The accidental April blaze consumed the medieval monument’s roof and collapsed its spire, and reconstruction is expected to take several years. Officials say the structure is too fragile to let visitors inside, and there’s still a risk of poisoning from the tons of lead dust released with the flames.

Christmas Eve and Christmas Day services will be held in the Saint-Germain l’Auxerrois church, once used for French royalty. Notre Dame’s rector, Monsignor Patrick Chauvet, will celebrate Mass there today for Notre Dame’s faithful, accompanied by song from some of Notre Dame’s now-itinerant choir.

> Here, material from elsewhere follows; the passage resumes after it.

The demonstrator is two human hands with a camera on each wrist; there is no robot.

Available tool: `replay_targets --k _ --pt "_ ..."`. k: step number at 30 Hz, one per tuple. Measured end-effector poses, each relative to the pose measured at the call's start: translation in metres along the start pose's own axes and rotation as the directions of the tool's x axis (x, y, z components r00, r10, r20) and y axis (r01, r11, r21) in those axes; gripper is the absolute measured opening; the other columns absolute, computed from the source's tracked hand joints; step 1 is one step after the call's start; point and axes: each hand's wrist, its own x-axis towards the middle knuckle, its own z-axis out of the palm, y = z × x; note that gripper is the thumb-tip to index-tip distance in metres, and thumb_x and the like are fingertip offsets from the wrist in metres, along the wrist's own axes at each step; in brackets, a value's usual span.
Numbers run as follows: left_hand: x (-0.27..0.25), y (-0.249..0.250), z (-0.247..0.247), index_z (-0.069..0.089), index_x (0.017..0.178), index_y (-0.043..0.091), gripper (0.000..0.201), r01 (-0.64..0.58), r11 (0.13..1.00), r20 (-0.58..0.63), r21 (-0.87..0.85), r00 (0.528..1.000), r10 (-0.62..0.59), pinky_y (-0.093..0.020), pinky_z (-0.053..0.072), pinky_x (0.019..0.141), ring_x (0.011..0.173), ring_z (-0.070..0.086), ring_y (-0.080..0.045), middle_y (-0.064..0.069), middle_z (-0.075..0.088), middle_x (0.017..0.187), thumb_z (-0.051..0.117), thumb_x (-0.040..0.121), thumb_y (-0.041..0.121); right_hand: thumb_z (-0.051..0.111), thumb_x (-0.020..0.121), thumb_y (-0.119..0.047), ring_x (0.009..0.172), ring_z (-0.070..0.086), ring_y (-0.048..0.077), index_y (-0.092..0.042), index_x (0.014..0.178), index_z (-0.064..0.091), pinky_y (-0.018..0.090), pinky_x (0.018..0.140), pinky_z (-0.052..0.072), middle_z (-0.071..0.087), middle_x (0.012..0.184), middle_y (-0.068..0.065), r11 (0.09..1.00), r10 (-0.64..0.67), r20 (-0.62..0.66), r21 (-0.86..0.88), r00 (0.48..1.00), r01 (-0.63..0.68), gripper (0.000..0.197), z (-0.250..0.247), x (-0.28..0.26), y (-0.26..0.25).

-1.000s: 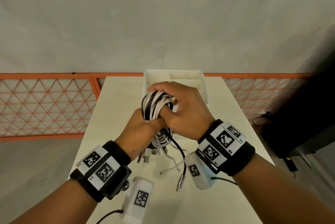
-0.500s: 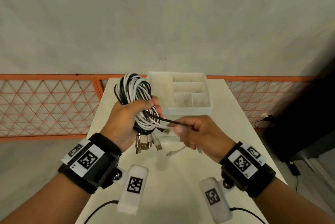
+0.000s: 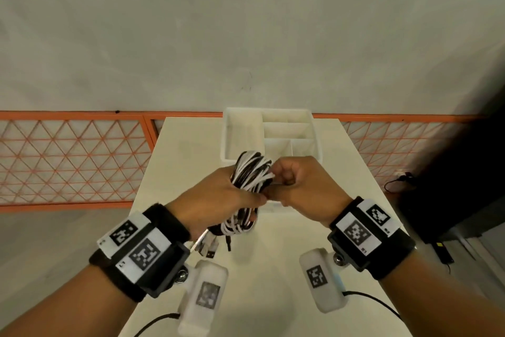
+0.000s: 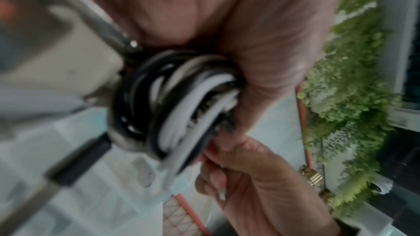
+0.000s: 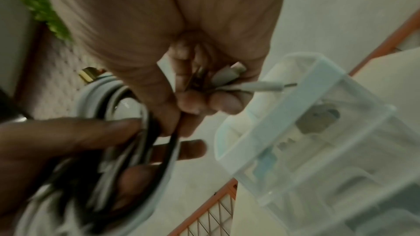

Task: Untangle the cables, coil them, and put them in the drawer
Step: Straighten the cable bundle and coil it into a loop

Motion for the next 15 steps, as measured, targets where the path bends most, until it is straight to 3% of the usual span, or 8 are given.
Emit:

A wooden liturgical platform was constructed in the Saint-Germain church to resemble Notre Dame’s own. The cathedral’s iconic 14th century sculpture “The Virgin of Paris,” which survived the fire, is also on display.

The world-renowned cathedral has seen plenty of upheaval since its first stone was laid in 1163. It halted services after revolutionaries overthrew the monarchy and declared Notre Dame “a temple of reason,” but resumed religious activities under Napoleon in 1803, according to cathedral officials.

It kept going during two world wars, and Nazi occupation. Soldiers guarded its Christmas Mass in 2015, weeks after France’s deadliest-ever terror attacks.

Today, Notre Dame’s twin towers still look over the Ile de la Cite island at the heart of Paris, attracting tourists taking selfies along the surrounding quays.

But this holiday season, its facade is shielded by scaffolding instead of the huge Christmas tree that normally graces its esplanade.